Compressed data files in Galaxy? (e.g. GZIP or BGZF)
Hello all, What is the current status in Galaxy for supporting compressed files? We've talked about this before, for example in addition to FASTQ, many of us have expressed a wish to work with gzipped FASTQ. I understand that some have customized their local Galaxy installations to use gzipped FASTQ as a specific data type - I'm more interested in a general file format neutral solution. Also, I'd like to be able to used BGZF (not just GZIP) because it is better for random access - see for example http://blastedbio.blogspot.com/2011/11/bgzf-blocked-bigger-better-gzip.html - and makes it much easier to break up large datafiles for sharing over a cluster (i.e. it could be exploited in the current Galaxy code for splitting large sequence files). The 11 May 2012 Galaxy Development News Brief http://lists.bx.psu.edu/pipermail/galaxy-dev/2012-May/009757.html mentions tabix indexing - that uses bgzip, so is there something general in place yet to allow tool wrappers to say they accept not just given file formats, but different compressed versions of file formats? Ideally I'd like to be able to write an XML tool description saying a tool produced BGZF compressed tabular data, or GZIP compressed Sanger FASTQ etc. Similarly, I'd like to specify my tool accepts FASTA or gzipped FASTA (including BGZF FASTA). While for older tools if they say they accept only uncompressed FASTA, Galaxy could automatically decompress any compressed FASTA entries in my history on demand. Peter
On May 16, 2012, at 9:47 AM, Peter Cock wrote:
Hello all,
What is the current status in Galaxy for supporting compressed files?

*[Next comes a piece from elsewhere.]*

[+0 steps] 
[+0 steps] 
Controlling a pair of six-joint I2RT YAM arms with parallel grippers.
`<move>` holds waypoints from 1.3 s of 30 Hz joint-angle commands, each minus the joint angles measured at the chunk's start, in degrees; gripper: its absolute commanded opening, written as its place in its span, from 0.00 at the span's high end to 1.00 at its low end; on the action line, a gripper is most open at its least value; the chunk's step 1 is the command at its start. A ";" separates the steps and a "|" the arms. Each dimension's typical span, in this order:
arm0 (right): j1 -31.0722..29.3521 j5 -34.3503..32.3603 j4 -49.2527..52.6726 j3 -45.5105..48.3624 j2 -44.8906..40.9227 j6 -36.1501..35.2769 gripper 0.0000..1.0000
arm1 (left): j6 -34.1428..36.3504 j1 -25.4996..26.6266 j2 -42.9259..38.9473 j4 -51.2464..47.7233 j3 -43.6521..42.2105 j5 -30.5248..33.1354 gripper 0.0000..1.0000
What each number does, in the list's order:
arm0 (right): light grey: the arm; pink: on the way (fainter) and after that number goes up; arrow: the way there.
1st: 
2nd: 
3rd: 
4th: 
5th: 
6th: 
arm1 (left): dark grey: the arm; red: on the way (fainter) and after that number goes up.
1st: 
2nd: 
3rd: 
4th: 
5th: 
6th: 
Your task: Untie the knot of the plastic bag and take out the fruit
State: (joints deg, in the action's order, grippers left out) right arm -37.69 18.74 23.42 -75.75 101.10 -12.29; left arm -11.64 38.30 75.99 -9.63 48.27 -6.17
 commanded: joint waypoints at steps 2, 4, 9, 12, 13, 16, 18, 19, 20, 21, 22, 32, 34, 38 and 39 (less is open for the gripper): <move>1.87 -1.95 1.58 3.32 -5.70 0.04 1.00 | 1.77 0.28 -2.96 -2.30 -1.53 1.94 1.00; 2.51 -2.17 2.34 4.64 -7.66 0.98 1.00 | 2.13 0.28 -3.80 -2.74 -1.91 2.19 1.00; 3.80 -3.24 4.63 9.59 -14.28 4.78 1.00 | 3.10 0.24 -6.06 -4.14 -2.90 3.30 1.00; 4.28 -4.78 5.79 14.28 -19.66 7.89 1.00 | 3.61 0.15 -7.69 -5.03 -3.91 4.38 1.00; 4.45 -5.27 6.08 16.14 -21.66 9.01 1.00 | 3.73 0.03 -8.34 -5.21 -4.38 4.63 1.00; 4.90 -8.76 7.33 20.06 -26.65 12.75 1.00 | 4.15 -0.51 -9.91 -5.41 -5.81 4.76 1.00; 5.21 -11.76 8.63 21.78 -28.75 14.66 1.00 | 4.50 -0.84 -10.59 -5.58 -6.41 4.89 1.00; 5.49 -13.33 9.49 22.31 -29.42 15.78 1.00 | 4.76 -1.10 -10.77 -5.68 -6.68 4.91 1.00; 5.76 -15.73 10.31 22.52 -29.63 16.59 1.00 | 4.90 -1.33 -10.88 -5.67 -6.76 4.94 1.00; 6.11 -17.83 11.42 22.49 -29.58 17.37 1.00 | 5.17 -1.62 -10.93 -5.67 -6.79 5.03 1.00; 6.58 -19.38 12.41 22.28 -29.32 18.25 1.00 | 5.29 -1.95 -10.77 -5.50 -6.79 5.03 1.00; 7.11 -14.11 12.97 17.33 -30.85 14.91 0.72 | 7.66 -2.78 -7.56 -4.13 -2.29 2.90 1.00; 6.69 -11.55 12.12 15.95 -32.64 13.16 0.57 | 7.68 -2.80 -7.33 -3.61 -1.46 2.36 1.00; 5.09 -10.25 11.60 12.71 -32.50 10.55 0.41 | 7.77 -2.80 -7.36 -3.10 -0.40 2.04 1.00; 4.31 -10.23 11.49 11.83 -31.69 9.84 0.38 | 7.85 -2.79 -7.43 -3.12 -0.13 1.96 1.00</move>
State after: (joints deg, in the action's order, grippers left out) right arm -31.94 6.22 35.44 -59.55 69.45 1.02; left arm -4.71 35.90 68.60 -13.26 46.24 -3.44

Hi Peter, Unfortunately, there's been nothing done on this so far. I'd love to see it happen, but it hasn't been on the top of our priorities. --nate
We've talked about this before, for example in addition to FASTQ, many of us have expressed a wish to work with gzipped FASTQ. I understand that some have customized their local Galaxy installations to use gzipped FASTQ as a specific data type - I'm more interested in a general file format neutral solution.
Also, I'd like to be able to used BGZF (not just GZIP) because it is better for random access - see for example http://blastedbio.blogspot.com/2011/11/bgzf-blocked-bigger-better-gzip.html - and makes it much easier to break up large datafiles for sharing over a cluster (i.e. it could be exploited in the current Galaxy code for splitting large sequence files).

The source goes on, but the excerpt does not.